If good men were all for union and bad men for division, or vice versa, that would
simplify things for us. Or if it could be shown that God always unites and the devil
always divides it would be easy to find our way around in this confused and confusing
world. But that is not how things are.






To divide what should be divided and unite what should be united is the part of wisdom.
Union of dissimilar elements is never good even where it is possible, nor is the arbitrary
division of elements that are alike; and this is as certainly true of things moral and
religious as of things political or scientific.






The first divider was God who at creation divided the light from the darkness. This
division set the direction for all God's dealings in nature and in grace. Light and
darkness are incompatible; to try to have both in the same place at once is to try the
impossible and end by having neither the one nor the other, but dimness rather, and
obscurity.






In the world of men there are at present scarcely any sharp outlines. The race is fallen.
Sin has brought confusion. The wheat grows with the tares, the sheep and the goats
coexist, the farms of the just and the unjust lie side by side in the landscape, the
mission is next door to the saloon.






But things will not always be so. The hour is coming when the sheep will be divided from
the goats and the tares separated from the wheat. God will again divide the light from the
darkness and all things will run to their kind. Tares will go into the fire with tares and
wheat into the garner with wheat. The dimness will lift like a fog and all outlines will
appear. Hell will be seen to be hell all the way through, and heaven revealed as the one
home for all who bear the nature of the one God.

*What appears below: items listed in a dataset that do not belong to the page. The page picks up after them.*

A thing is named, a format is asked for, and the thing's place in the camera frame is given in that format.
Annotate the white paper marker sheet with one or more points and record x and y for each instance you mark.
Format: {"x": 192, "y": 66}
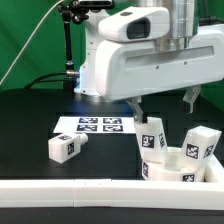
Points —
{"x": 95, "y": 124}

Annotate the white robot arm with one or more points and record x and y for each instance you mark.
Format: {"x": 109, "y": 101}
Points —
{"x": 184, "y": 25}

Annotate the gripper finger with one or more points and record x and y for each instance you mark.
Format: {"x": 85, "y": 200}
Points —
{"x": 138, "y": 114}
{"x": 190, "y": 97}

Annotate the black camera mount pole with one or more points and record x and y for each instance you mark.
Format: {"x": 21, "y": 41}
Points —
{"x": 73, "y": 12}

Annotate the white L-shaped fence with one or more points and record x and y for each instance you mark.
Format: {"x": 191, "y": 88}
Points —
{"x": 206, "y": 195}

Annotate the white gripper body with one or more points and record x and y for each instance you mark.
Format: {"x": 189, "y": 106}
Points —
{"x": 132, "y": 61}

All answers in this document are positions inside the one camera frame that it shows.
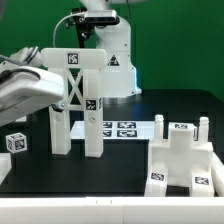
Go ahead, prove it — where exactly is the white tagged cube nut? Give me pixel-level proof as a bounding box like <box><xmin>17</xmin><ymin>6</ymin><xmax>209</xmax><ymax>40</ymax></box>
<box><xmin>194</xmin><ymin>126</ymin><xmax>198</xmax><ymax>140</ymax></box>
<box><xmin>5</xmin><ymin>133</ymin><xmax>27</xmax><ymax>154</ymax></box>

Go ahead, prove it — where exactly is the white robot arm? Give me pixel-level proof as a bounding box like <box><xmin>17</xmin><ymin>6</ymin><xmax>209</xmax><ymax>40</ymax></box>
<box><xmin>0</xmin><ymin>0</ymin><xmax>140</xmax><ymax>127</ymax></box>

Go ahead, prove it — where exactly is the white camera cable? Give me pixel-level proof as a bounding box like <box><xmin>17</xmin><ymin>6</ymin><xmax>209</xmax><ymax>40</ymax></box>
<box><xmin>52</xmin><ymin>13</ymin><xmax>76</xmax><ymax>49</ymax></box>

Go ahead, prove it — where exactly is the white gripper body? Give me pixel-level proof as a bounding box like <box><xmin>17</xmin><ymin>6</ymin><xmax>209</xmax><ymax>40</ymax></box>
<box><xmin>0</xmin><ymin>66</ymin><xmax>64</xmax><ymax>127</ymax></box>

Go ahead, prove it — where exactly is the white front fence rail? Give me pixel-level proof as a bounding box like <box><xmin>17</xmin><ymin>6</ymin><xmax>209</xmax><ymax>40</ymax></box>
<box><xmin>0</xmin><ymin>197</ymin><xmax>224</xmax><ymax>224</ymax></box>

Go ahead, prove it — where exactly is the white chair back frame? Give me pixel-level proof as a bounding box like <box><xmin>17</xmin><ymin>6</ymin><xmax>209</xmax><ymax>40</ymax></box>
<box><xmin>41</xmin><ymin>48</ymin><xmax>107</xmax><ymax>157</ymax></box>

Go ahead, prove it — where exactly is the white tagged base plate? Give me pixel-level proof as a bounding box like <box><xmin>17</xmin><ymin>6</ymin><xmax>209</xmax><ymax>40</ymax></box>
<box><xmin>70</xmin><ymin>121</ymin><xmax>154</xmax><ymax>140</ymax></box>

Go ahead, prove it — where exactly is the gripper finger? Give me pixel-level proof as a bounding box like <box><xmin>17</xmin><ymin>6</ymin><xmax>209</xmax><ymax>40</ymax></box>
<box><xmin>51</xmin><ymin>101</ymin><xmax>65</xmax><ymax>112</ymax></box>

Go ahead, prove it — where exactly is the black camera on stand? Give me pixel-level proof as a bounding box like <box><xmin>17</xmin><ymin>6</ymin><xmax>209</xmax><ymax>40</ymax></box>
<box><xmin>65</xmin><ymin>7</ymin><xmax>120</xmax><ymax>48</ymax></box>

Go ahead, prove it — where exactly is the white chair seat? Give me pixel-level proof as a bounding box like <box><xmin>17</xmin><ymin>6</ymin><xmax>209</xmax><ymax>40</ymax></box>
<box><xmin>148</xmin><ymin>115</ymin><xmax>213</xmax><ymax>187</ymax></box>

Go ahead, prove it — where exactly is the white left fence rail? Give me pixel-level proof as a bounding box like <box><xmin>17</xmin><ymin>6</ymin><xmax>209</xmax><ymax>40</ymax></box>
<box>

For that time we with patience wait. In the meanwhile for each of us, and for the church
wherever she appears in human society, the constantly recurring question must be: What
shall we unite with and from what shall we separate? The question of coexistence does not
enter here, but the question of union and fellowship does. The wheat grows in the same
field with the tares, but shall the two cross-pollinate? The sheep graze near the goats,
but shall they seek to interbreed? The unjust and the just enjoy the same rain and
sunshine, but shall they forget their deep moral difference and intermarry?






To these questions the popular answer is yes. Union for union's sake, and men shall
brothers be for all that. Unity is so devoutly to be desired that no price is too high to
pay for it and nothing is important enough to keep us apart. Truth is slain to provide a
feast to celebrate the marriage of heaven and hell, and to support a concept of unity
which has no basis in the Word of God.






The Spirit-illuminated church will have none of this. In a fallen world like ours unity is
no treasure to be purchased at the price of compromise. Loyalty to God, faithfulness to
truth and the preservation of a good conscience are jewels more precious than gold of
Ophir or diamonds from the mine. For these jewels men have suffered the loss of property,
imprisonment and even death; for them, even in recent times, behind the various curtains,
followers of Christ have paid the last full measure of devotion and quietly died, unknown
to and unsung by the great world, but known to God and dear to His Father's heart. In the
day that shall declare the secrets of all souls these shall come forth to receive the
deeds done in the body. Surely such as these are wiser philosophers than the religious
camp followers of meaningless unity who have not the courage to stand against current
vogues and who bleat for brotherhood because it happens to be for the time popular.





"Divide and conquer" is the cynical slogan of Machiavellian political leaders, but
Satan knows also how to unite and conquer. To bring a nation to its knees the aspiring
dictator must unite it. By repeated appeals to national pride or to the need to avenge
some past or present wrong the demagogue succeeds in uniting the populace behind him. It
is easy after that to take control of the military and to beat the legislature into
submission. Then follows almost perfect unity indeed, but it is the unity of the
stockyards and the concentration camp. We have seen this happen several times in this
century, and the world will see at least once more when the nations of the earth are
united under Antichrist.






When confused sheep start over a cliff the individual sheep can save himself only by
separating from the. flock. Perfect unity at such a time can only mean total destruction
for all. The wise sheep to save his own hide disaffiliates.






Power lies in the union of things similar and the division of things dissimilar. Maybe
what we need in religious circles today is not more union but some wise and courageous
division. Everyone desires peace but it could be that revival will follow the sword.